Les projets de transfèrement et de détournement des eaux sont techniquement réalisables. Nous avons cependant des exemples à travers le monde qui ont démontré que les projets de ce genre ont occasionné des catastrophes environnementales presque irréparables. C’est le cas de la mer d’Aral dans l’ex-Union soviétique. Dans les années 1960, les eaux des fleuves Amou Daria et Syr-Daria, qui alimentaient  la mer d’Aral, une mer intérieure de 66 458 km2, ont été détournées dans le cadre d’un gigantesque projet pour irriguer d’immenses champs de coton et de riz. En moins de cinquante ans de cette exploitation frénétique, la côte d’Aral a reculé de 100 km. En 2000, sa superficie a été divisée par deux. Depuis 1960, elle a ainsi perdu 75 % de sa surface, 14 mètres de profondeur et 90 % de son volume, ce qui a augmenté sa salinité et tué quasiment toute forme de vie. Le nombre d’espèces de poissons est passé de 32 à 6. Cet assèchement est considéré comme l’une des plus importantes catastrophes environnementales du XXème siècle.

Avec le détournement des eaux de l’Ubangi vers le lac Tchad, quel risque court le fleuve Congo ?

Le fleuve Congo risque de connaître le même phénomène que la mer d’Aral.

Que faire alors pour contourner la difficulté ? 

Pour contourner cette catastrophe environnementale, les scientifiques ont proposé de lancer ce projet de captage après le barrage d’Inga. À titre de rappel, la variante A du projet Transaqua projette de prendre de l’eau à la rivière Ubangi. Mais les conséquences environnementales seront considérables. Parmi elles, il y aura la diminution du volume d’eau sur le fleuve Congo parce que l’Ubangi est l’un des plus grands contributeurs des eaux du fleuve (c’est une rivière équatoriale), la fermeture du barrage d’Inga avec la baisse du débit du fleuve et enfin la perturbation des écosystèmes. C’est pour toutes ces raisons que l’autre variante propose de prendre l’eau après le barrage. Son coût est estimé au double, voire au triple de la première évaluée entre 4 et 6 milliards de dollars.

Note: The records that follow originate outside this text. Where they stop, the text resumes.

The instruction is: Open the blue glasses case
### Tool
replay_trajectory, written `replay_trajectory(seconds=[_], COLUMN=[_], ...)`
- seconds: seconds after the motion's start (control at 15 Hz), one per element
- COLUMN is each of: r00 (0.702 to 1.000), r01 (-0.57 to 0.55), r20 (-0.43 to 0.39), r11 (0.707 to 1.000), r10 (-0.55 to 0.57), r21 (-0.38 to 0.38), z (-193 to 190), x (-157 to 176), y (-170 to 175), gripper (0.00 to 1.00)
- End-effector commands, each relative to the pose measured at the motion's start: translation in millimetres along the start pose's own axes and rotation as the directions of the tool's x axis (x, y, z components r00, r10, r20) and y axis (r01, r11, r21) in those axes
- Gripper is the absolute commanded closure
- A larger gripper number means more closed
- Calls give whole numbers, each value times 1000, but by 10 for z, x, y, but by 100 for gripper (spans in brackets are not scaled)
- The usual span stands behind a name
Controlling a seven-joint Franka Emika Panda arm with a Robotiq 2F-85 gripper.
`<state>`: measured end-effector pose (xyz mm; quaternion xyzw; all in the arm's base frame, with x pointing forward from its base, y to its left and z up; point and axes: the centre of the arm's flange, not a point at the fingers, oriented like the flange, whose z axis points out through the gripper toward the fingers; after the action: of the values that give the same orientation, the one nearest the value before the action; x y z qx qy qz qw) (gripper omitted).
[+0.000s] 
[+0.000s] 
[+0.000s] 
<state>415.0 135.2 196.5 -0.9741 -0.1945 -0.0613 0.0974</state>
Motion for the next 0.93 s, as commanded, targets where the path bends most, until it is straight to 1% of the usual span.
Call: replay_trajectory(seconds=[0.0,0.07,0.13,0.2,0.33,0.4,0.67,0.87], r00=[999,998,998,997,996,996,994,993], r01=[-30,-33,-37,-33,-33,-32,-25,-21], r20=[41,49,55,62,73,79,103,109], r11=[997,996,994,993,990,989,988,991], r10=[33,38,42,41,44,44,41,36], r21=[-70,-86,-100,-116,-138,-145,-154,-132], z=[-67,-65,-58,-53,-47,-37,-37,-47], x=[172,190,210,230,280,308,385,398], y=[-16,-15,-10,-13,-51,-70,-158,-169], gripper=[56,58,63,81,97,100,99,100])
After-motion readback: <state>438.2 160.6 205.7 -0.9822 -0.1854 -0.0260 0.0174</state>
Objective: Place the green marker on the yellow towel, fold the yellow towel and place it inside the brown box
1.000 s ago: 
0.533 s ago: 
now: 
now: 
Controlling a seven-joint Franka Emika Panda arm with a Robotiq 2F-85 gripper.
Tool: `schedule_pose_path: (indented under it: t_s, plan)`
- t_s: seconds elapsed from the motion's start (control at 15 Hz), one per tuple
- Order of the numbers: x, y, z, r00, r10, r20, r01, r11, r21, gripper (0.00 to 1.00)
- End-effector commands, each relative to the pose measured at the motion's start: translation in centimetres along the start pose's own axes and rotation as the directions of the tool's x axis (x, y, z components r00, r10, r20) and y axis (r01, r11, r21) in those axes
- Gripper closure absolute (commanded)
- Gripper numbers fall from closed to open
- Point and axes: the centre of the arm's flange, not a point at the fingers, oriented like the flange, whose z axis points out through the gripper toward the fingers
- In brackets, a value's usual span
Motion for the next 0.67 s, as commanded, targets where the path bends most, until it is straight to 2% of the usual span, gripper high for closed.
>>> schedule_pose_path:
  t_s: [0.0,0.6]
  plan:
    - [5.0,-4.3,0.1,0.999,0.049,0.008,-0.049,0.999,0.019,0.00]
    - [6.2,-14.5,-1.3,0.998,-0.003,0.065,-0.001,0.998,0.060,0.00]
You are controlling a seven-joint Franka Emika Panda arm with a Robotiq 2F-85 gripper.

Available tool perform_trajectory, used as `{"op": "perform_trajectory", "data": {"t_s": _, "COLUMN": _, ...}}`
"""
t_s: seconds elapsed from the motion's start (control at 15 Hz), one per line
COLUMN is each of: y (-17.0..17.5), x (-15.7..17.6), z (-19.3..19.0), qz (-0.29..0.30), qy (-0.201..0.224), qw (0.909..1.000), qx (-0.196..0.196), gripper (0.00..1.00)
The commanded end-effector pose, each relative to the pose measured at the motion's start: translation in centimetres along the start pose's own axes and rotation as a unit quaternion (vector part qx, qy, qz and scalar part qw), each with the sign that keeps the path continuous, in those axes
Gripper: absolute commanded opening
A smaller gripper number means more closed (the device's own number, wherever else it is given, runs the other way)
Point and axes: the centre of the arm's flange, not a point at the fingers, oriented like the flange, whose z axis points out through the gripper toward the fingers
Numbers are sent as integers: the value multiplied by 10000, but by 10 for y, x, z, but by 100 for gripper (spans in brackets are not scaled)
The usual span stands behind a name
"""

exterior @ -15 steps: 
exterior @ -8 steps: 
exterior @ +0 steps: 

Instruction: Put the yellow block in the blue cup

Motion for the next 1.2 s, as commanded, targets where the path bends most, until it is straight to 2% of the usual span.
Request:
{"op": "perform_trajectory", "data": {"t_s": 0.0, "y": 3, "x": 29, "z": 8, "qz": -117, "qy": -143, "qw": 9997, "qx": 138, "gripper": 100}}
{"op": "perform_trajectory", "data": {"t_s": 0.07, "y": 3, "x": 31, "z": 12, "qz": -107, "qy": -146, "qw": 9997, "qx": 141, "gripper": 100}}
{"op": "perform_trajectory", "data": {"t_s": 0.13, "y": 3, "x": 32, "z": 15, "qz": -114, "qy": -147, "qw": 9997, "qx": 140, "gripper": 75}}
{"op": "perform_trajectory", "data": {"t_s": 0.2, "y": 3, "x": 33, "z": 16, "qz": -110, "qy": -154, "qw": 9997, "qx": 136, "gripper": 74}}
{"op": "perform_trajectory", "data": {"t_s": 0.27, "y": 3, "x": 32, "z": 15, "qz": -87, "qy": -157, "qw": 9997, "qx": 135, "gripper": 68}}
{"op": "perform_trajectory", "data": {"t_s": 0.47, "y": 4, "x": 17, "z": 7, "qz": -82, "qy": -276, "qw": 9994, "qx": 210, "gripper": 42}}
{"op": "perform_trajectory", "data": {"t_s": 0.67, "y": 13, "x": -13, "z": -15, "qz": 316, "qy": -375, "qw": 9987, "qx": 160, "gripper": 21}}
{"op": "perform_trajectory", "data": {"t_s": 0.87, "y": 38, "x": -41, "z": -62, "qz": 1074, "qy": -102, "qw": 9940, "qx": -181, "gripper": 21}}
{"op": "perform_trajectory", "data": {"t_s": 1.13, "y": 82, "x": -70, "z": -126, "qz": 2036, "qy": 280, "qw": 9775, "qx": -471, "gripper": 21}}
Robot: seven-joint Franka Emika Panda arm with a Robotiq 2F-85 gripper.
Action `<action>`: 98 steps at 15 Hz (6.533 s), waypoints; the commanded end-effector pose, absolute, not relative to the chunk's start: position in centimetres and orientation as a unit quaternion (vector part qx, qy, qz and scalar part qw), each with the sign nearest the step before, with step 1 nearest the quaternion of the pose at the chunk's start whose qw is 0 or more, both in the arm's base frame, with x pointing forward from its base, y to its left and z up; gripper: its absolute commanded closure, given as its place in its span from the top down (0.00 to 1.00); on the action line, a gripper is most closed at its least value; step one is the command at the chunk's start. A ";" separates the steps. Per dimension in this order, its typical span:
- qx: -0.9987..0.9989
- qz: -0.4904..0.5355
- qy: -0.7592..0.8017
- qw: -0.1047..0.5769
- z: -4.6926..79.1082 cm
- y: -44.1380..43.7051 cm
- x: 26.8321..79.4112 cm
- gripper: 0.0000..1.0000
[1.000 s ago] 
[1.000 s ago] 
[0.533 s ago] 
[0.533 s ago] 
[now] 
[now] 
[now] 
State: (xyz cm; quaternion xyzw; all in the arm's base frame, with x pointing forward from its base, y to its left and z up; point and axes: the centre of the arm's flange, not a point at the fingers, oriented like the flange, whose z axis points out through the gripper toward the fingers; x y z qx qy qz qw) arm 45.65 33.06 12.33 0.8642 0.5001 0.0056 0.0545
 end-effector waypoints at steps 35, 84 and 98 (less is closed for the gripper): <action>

Quelle est la contrepartie attendue par le Congo ?

À l’instar d’un être humain qui a deux poumons pour respirer, le monde en a deux aussi. Ce sont les forêts du bassin du Congo et l’Amazonie, au Brésil. Sans elles, il est impossible de capter le gaz carbonique et le monde sera asphyxié. Dans les grands forums, cette question revient sans cesse. On demande au Congo et au Brésil de protéger leurs forêts pour la survie de l’humanité. En contrepartie, le Congo et le Brésil demandent des aides pour financer des projets de développement par l’électrification, en construisant des barrages pour diminuer la pression des communautés locales sur la forêt. Au sommet de Paris, le Congo attend un signal fort et un engagement ferme de la communauté internationale. D’une part, il s’agit de poursuivre la politique de reforestation ou de reboisement et, d’autre part, de financer la construction de barrages pour diminuer la pression sur la forêt. Notre pays a déjà identifié plus de 700 sites à potentiel hydroélectrique.